Também nesta segunda, o advogado e ex-magistrado do CNE (Conselho Nacional Eleitoral) Luis Guillermo Pérez, próximo a Petro, afirmou à rádio colombiana Blu Radio que entrará com uma ação judicial para anular a eleição de Espriella com base em quatro argumentos.

Em primeiro lugar, a nacionalidade americana do ultradireitista. Petro também tem mais de uma nacionalidade —além da colombiana, a italiana—, mas ele argumenta que o problema é o juramento de fidelidade à Constituição dos Estados Unidos que se deve fazer para adquirir a americana, o que colocaria a soberania no país sul-americano em risco.

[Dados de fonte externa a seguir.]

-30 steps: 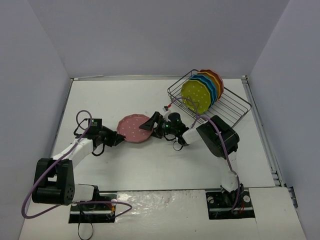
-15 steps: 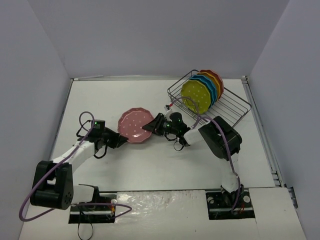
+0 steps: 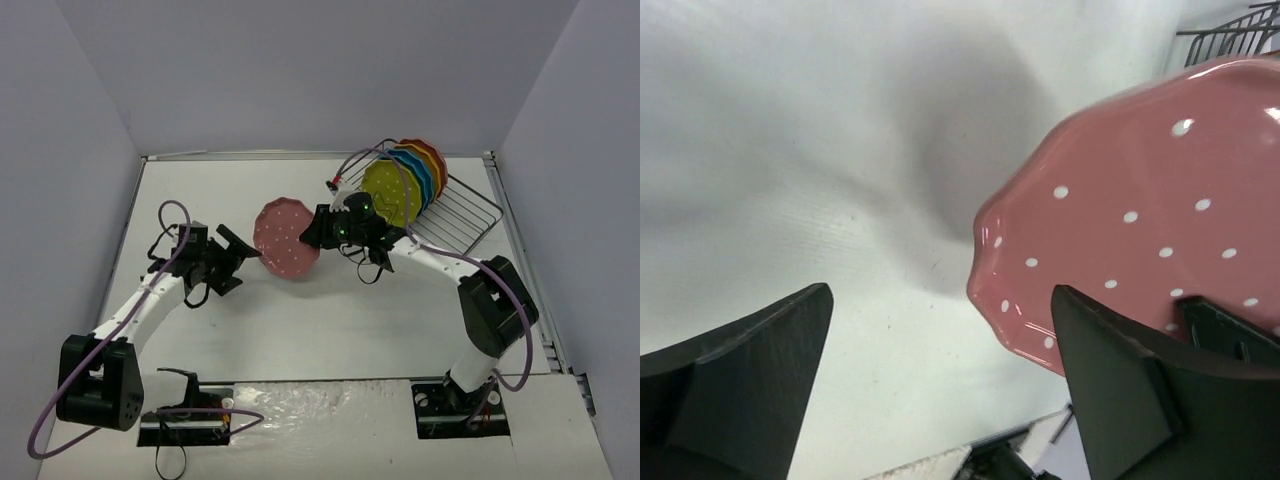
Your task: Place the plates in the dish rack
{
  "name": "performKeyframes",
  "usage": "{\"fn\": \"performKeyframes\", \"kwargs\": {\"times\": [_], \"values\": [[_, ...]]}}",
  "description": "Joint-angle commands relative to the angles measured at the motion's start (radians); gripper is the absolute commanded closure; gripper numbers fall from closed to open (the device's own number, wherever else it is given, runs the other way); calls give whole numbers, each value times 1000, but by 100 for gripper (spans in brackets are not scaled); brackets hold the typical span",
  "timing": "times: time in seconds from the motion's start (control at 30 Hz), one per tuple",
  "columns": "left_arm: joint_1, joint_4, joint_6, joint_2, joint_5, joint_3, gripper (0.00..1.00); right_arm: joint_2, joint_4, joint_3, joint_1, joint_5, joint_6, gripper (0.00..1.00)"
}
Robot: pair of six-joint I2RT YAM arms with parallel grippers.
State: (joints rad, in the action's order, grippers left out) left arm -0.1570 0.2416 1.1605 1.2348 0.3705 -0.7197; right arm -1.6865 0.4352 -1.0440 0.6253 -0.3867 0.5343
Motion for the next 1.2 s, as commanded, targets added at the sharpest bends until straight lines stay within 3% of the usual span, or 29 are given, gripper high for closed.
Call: {"fn": "performKeyframes", "kwargs": {"times": [0.0, 0.2, 0.47, 0.67, 1.17], "values": [[2, 153, -217, -66, -130, -192, 7, 180, -168, -183, -32, 85, -320, 100], [4, 323, -517, -87, -343, -330, 3, 263, -333, -323, -135, 110, -631, 100], [7, 346, -827, -151, -566, -309, 3, 213, -414, -488, -354, 19, -943, 100], [8, 292, -871, -175, -567, -228, 3, 121, -424, -567, -443, -17, -1095, 100], [9, 248, -858, -156, -609, -199, 3, -9, -421, -519, -506, -71, -1143, 100]]}}
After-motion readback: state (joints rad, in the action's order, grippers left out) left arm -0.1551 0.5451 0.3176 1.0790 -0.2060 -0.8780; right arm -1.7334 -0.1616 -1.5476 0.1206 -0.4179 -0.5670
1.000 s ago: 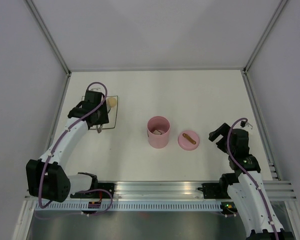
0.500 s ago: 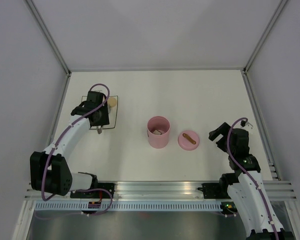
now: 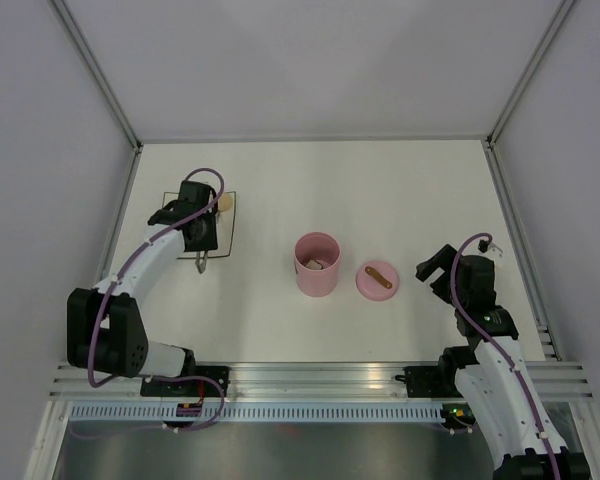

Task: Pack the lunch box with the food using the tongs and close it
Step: Pick up the food using the clamp, then place the food into the lunch box

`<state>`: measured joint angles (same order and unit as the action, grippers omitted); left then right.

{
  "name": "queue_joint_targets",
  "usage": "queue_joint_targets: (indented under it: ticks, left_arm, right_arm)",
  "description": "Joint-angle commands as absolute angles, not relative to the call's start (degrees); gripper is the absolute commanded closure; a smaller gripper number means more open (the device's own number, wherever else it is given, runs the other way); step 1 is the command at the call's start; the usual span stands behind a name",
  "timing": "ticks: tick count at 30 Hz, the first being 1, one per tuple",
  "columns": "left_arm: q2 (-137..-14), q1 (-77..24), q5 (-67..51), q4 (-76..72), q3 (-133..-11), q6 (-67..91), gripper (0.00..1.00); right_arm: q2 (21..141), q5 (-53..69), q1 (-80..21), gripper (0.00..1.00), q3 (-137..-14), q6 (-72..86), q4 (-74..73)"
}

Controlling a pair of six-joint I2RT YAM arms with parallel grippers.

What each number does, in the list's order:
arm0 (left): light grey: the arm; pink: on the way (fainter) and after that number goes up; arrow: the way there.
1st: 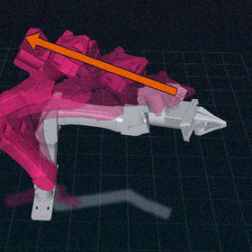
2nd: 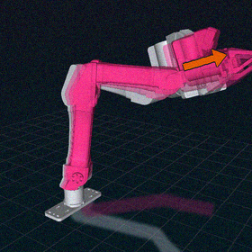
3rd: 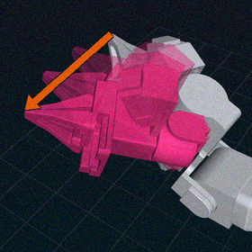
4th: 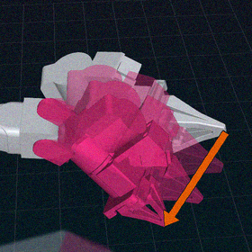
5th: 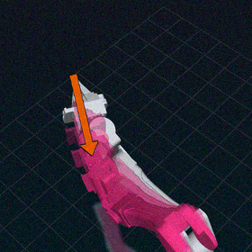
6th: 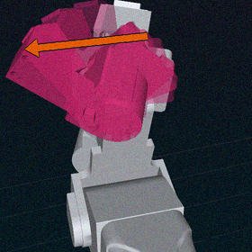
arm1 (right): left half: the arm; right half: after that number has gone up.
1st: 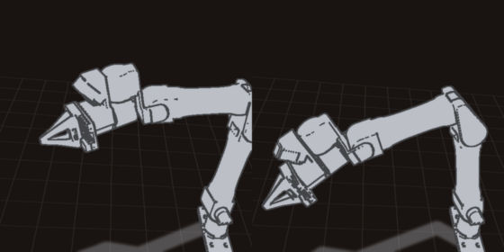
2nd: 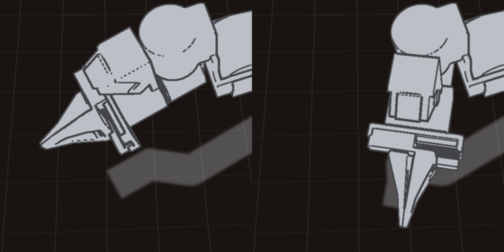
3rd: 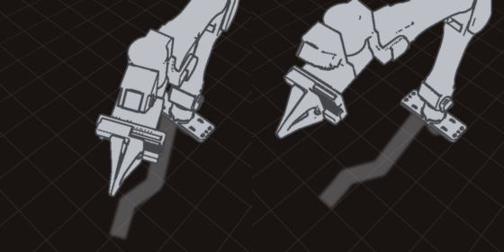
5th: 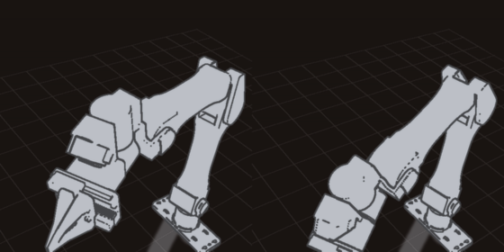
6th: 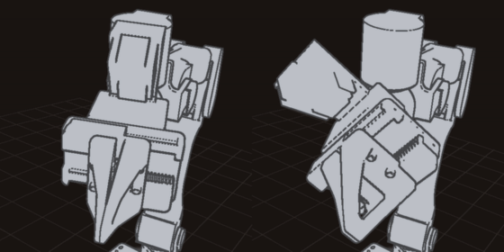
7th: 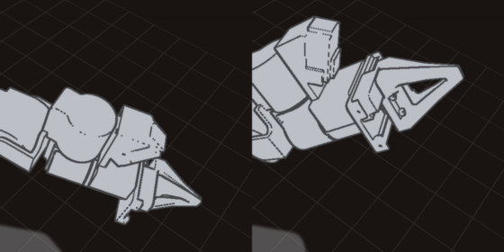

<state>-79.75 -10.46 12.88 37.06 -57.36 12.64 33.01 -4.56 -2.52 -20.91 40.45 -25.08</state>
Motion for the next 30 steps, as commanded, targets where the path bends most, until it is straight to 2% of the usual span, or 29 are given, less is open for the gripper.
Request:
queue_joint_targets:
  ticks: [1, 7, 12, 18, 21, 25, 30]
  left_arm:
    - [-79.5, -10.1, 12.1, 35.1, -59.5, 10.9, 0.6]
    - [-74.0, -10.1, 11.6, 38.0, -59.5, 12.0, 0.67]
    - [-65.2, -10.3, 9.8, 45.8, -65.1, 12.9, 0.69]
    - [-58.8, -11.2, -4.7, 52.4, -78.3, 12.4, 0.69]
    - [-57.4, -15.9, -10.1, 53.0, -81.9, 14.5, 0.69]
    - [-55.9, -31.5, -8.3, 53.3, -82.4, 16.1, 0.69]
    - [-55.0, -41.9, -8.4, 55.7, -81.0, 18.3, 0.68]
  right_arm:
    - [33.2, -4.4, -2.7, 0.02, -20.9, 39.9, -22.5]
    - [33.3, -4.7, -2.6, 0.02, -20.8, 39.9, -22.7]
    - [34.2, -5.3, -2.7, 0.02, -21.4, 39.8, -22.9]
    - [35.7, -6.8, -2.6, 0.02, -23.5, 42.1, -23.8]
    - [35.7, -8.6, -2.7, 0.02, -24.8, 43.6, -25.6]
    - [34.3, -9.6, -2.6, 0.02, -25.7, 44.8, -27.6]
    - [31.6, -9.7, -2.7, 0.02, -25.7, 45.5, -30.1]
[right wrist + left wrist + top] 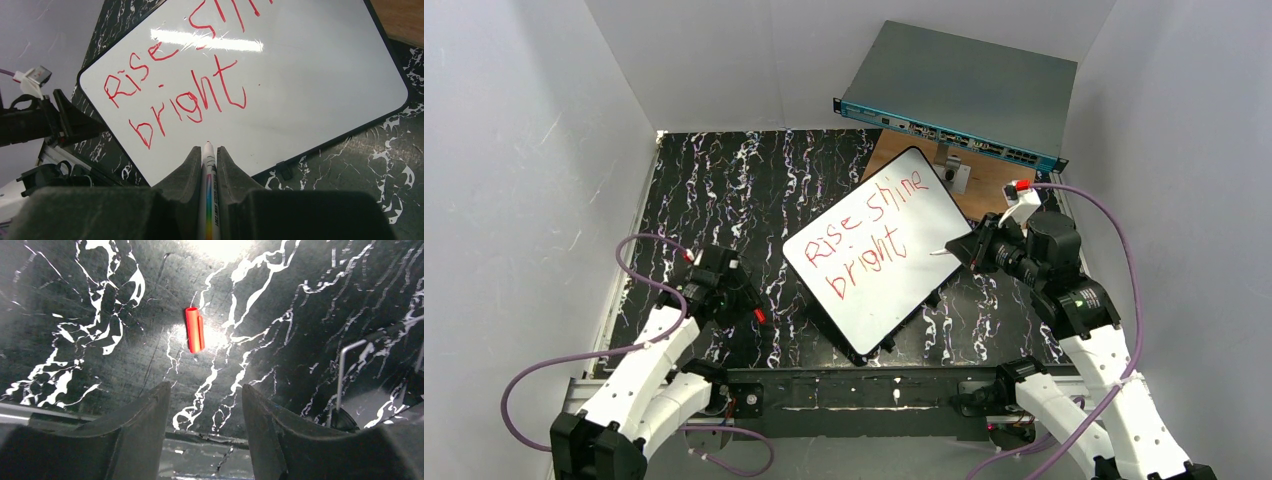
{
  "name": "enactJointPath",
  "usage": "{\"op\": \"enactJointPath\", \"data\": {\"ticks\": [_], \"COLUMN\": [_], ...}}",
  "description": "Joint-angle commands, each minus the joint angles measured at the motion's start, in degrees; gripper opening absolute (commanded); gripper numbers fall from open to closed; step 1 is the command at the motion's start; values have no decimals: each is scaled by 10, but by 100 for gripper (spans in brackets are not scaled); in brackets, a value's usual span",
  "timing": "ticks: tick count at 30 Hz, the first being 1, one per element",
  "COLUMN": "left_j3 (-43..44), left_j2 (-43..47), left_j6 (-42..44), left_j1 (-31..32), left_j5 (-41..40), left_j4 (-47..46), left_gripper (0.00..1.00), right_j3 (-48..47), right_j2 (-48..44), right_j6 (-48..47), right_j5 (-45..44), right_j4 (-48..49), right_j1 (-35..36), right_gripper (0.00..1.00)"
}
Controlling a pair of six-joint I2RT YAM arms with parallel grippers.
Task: Write a sentence on the whiteboard
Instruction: Pick up the pen cap from the center of the board.
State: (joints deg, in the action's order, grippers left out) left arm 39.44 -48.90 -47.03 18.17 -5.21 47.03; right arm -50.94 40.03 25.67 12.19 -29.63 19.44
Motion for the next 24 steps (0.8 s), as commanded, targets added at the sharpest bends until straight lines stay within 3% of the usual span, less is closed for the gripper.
{"op": "enactJointPath", "data": {"ticks": [1,9,24], "left_j3": [-60,-109,-94], "left_j2": [4,-39,-111], "left_j6": [-50,-63,-8], "left_j1": [-1,0,0], "left_j5": [10,-24,-19], "left_j4": [-77,-155,-160], "left_gripper": [52,39,35], "right_j3": [-29,-30,-35], "right_j2": [-3,-1,-4], "right_j6": [-16,-23,-22], "right_j5": [10,17,5], "right_j4": [-1,-4,-4], "right_j1": [-3,-3,-3], "right_gripper": [1,1,1]}}
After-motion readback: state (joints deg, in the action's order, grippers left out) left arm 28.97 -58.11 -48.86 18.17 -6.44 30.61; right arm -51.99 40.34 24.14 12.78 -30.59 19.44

A Constituição colombiana, porém, não proíbe que pessoas com mais de uma nacionalidade, qualquer que seja, sejam eleitas presidentes, e o Tribunal Superior de Bogotá já afirmou, no final de junho, que "a aquisição de uma cidadania estrangeira não implica, por si só, a perda da nacionalidade colombiana nem a configuração automática de uma inelegibilidade para o exercício de funções e cargos públicos".

O advogado também aponta para o apoio de Donald Trump a Espriella como uma "violação grosseira da soberania" e para a retórica da campanha do adversário de Cepeda. O ultradireitista, conhecido pelos discursos agressivos, autoapelidou-se de "El Tigre" e chamava seus seguidores de manada.

"Ele é um tigre e tem uma matilha, uma matilha pronta para nos estripar quando o tigre ordenar", disse Pérez à rádio, em alusão à forma como Espriella se referia à esquerda.

Por fim, o advogado cita supostas irregularidades na contagem dos votos, algo no qual Petro vem insistindo desde antes da votação, quando colocava em dúvida a integridade de uma empresa que fez parte do processo de apuração. Observadores nacionais e internacionais atestam a segurança do processo eleitoral colombiano e negam que tenha havido fraudes no dia do pleito.

A declaração preliminar da missão de observação da União Europeia, por exemplo, afirmou que o segundo turno, no final de junho, foi "transparente e bem organizado", além de "apoiado por sólidas instituições democráticas".

"Juízes e notários garantiram uma revisão e processamento independentes dos resultados das seções eleitorais, enquanto as equipes jurídicas de ambos os candidatos estiveram presentes na grande maioria das comissões observadas", disse a organização sobre o dia das eleições.